You don’t have to be a politician to win an election. Nearly eight years of suffering the consummate Democrat proves a career in politics won’t make you a leader if you don’t have it in you. Trump’s qualifications have come under fire, but not because he doesn’t know how to take charge or can’t read up on foreign policy. It’s because he’s not a politician. The loudest voices against him come from insiders shocked at being bested by someone who has never worked in government, behaves like a bull in a china shop, and hasn’t shown any interest in following the rules or playing the game.
That’s a serious miscalculation on Trump’s part. He is ahead because the people like what they are hearing, but we aren’t hearing very much.
Trump’s best friends? Democrats.
When it comes to self-promotion, immigration has been Trump’s ace in the hole. He had a receptive audience handed to him. A Pew Research Center poll showed Republicans are none too happy with their party’s handling of the issue2 (read the survey results on the Pew Research Center site). That comes before we even touch on Barack Obama’s determination to fan the flames and make the problem worse.
Ted Cruz gave his opponent due credit during Wednesday night’s debate for forcing the media to talk about immigration. What is so galvanizing about the problem is that it touches on every issue candidates have to address: taxes, health care, education, government spending, law enforcement, entitlements, and fraud. Not only does it cover a multitude of hot buttons, those endorsing illegal immigration are so obsessed with Trump’s remarks that if he never says another word about it his message will still get out.
Those complicit in unknowingly spreading the Trump doctrine include Chicago Archbishop Blase Cupich, who recently voiced his thoughts on hateful rhetoric.3 Predictably, the sanctuary city’s amnesty-loving congressman, Luis Gutierrez, also had his say:
Donald Trump announces his campaign saying Mexican immigrants are mostly murderers, drug-dealers, and rapists, and what is the response from the Republican Party.?
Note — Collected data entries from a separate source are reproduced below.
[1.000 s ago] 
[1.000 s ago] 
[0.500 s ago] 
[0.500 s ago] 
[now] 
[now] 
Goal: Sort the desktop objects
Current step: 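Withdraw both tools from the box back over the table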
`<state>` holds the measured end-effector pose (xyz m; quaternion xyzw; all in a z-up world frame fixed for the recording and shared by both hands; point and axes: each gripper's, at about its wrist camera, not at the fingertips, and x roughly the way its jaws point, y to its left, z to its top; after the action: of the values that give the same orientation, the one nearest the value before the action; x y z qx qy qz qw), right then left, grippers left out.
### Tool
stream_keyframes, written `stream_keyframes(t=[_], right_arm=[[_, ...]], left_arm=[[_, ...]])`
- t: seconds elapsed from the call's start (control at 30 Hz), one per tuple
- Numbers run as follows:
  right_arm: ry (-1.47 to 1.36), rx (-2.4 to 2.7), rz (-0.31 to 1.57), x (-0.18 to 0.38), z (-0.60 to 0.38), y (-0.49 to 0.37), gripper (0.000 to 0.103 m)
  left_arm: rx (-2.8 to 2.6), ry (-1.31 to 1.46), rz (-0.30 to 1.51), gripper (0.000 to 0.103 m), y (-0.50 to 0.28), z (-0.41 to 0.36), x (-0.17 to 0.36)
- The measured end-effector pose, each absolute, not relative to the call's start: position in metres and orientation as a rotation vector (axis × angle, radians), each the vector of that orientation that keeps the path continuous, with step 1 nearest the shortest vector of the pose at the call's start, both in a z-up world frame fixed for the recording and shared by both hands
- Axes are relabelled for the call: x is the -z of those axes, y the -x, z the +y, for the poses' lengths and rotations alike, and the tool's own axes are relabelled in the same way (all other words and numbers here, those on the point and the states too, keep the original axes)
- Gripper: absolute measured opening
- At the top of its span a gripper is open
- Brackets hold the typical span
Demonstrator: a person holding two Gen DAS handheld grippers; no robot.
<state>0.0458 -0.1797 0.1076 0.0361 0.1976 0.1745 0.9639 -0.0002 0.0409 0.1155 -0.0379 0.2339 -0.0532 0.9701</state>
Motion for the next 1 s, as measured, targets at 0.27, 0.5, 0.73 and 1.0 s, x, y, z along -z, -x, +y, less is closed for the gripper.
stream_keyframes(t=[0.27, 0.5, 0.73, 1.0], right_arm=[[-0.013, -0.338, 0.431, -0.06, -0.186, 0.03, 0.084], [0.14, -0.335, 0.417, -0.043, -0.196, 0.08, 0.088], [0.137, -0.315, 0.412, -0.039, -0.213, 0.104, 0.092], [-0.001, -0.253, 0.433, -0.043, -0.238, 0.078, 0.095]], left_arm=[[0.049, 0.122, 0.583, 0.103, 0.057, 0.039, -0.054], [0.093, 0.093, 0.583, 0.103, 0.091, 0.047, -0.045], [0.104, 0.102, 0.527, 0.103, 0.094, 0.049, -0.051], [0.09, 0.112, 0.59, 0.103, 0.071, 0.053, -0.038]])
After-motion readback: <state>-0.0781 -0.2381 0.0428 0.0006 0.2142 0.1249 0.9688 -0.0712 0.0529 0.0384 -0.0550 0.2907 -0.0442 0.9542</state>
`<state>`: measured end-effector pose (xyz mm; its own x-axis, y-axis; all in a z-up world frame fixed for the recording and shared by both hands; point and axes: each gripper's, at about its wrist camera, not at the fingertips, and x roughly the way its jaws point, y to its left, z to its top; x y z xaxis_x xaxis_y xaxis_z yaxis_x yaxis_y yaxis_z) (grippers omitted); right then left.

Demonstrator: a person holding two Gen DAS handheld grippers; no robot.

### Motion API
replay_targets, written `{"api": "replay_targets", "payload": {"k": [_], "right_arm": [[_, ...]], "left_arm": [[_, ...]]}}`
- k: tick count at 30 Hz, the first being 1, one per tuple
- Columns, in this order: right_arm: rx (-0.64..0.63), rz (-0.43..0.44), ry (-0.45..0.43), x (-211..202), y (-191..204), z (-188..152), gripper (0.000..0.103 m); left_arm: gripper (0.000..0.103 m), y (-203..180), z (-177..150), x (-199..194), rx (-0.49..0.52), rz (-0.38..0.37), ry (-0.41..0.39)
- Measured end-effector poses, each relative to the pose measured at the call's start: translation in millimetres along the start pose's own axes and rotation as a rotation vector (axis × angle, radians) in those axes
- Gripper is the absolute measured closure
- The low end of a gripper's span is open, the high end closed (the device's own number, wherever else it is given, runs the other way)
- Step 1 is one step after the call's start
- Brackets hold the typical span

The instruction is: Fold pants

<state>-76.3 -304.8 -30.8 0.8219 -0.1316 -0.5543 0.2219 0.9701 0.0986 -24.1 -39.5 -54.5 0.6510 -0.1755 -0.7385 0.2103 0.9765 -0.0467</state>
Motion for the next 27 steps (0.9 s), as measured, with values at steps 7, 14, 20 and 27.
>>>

They don’t denounce him. They only denounce people when they go after war heroes who ran for President. I denounce Trump for that too.4
That’s not quite what Trump said. He held the door open for some illegals being good people, but all it takes is one sanctuary city shooting to throw that out the window.
There are plenty of voters who will listen to the anti-Trump voices and throw their support behind him because they are fed up with being backed into a corner for the benefit of everyone but themselves. The louder his detractors, the greater their support will grow.
Winning won’t deliver the goods.
The gray area is the same for every candidate. It has to do with honesty. Nowhere is this more apparent than after the election is over and backing away from promises begins in earnest. In Trump’s case the support of the people won’t be enough. Considering our federal lawmakers’ habit of ignoring what we want, how will he live up to his words when he has already alienated so many whose backing will be critical to getting things done?
That’s a decision the people will have to make for themselves. Is just being the scariest man on the stump enough?